Work instructions → Where the listing shows an image, skip it and output all other material unchanged.

Supplied information →
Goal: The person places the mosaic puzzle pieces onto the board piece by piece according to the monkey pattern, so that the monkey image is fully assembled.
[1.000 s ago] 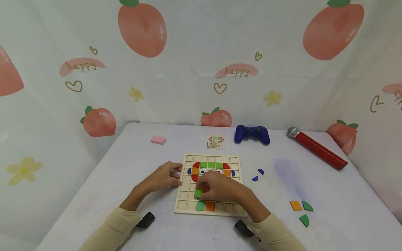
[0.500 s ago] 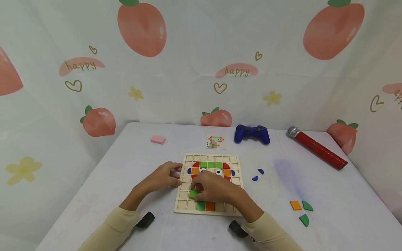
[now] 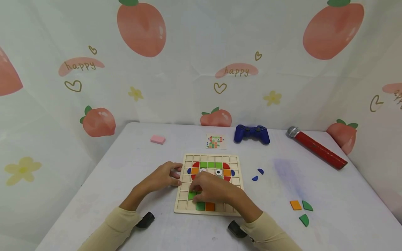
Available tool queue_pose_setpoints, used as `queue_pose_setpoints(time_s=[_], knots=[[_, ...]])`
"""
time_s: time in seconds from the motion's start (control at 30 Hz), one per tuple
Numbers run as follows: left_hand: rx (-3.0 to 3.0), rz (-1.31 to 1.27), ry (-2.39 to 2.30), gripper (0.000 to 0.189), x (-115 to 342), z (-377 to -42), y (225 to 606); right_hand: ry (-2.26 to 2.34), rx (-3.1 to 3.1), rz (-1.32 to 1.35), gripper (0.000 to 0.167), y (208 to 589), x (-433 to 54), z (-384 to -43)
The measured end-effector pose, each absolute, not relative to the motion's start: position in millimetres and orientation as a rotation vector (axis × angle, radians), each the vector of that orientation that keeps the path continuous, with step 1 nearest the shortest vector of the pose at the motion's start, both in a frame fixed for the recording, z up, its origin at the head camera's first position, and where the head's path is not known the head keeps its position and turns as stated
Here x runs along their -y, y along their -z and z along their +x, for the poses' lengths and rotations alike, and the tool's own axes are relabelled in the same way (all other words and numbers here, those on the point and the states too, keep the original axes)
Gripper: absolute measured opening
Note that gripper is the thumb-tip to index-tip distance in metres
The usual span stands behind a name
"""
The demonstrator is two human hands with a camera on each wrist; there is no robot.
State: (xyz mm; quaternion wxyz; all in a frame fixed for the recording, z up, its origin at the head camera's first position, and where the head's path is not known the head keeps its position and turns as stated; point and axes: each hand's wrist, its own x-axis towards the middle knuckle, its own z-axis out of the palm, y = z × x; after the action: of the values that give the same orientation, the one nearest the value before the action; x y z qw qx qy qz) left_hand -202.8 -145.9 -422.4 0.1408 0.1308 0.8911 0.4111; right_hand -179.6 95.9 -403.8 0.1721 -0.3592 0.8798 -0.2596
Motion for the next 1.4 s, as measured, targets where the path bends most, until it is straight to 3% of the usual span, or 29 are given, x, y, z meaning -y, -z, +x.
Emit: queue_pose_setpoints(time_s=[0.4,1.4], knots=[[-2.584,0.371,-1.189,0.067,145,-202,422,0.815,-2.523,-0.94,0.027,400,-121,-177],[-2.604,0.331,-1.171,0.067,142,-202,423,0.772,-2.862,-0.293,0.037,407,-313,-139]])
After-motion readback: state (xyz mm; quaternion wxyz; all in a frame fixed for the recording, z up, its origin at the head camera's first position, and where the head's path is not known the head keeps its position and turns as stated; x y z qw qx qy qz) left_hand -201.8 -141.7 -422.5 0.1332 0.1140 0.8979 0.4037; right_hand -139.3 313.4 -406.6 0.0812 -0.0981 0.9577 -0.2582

Exercise solution →
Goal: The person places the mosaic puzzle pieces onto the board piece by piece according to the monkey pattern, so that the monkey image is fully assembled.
[1.000 s ago] 
[0.500 s ago] 
[now] 
Available tool queue_pose_setpoints, used as `queue_pose_setpoints(time_s=[_], knots=[[_, ...]])`
"""
time_s: time in seconds from the motion's start (control at 30 Hz), one per tuple
Numbers run as follows: left_hand: rx (-3.0 to 3.0), rz (-1.31 to 1.27), ry (-2.39 to 2.30), gripper (0.000 to 0.189), x (-115 to 342), z (-377 to -42), y (225 to 606); right_hand: ry (-2.26 to 2.34), rx (-3.1 to 3.1), rz (-1.32 to 1.35), gripper (0.000 to 0.167), y (208 to 589), x (-433 to 54), z (-384 to -43)
The measured end-effector pose, each absolute, not relative to the motion's start: position in millimetres and orientation as a rotation vector (axis × angle, radians), each the vector of that orientation that keeps the path continuous, with step 1 nearest the shortest vector of the pose at the motion's start, both in a frame fixed for the recording, z up, its origin at the head camera's first position, and where the head's path is not known the head keeps its position and turns as stated
Here x runs along their -y, y along their -z and z along their +x, for the poses' lengths and rotations alike, and the tool's own axes are relabelled in the same way (all other words and numbers here, those on the point and the states too, keep the original axes)
Gripper: absolute measured opening
Note that gripper is the thumb-tip to index-tip distance in metres
The usual span stands behind a name
"""
The demonstrator is two human hands with a camera on each wrist; there is no robot.
State: (xyz mm; quaternion wxyz; all in a frame fixed for the recording, z up, its origin at the head camera's first position, and where the head's path is not known the head keeps its position and turns as stated; point and axes: each hand's wrist, its own x-axis towards the middle knuckle, its own z-axis out of the palm, y = z × x; after the action: of the values that give the same orientation, the one nearest the value before the action; x y z qw qx qy qz) left_hand -202.8 -145.9 -422.4 0.1408 0.1308 0.8911 0.4111; right_hand -179.6 95.9 -403.8 0.1721 -0.3592 0.8798 -0.2596
Motion for the next 1.4 s, as measured, targets where the path bends most, until it is straight to 3% of the usual span, or 29 are given, x, y, z meaning -y, -z, +x.
Emit: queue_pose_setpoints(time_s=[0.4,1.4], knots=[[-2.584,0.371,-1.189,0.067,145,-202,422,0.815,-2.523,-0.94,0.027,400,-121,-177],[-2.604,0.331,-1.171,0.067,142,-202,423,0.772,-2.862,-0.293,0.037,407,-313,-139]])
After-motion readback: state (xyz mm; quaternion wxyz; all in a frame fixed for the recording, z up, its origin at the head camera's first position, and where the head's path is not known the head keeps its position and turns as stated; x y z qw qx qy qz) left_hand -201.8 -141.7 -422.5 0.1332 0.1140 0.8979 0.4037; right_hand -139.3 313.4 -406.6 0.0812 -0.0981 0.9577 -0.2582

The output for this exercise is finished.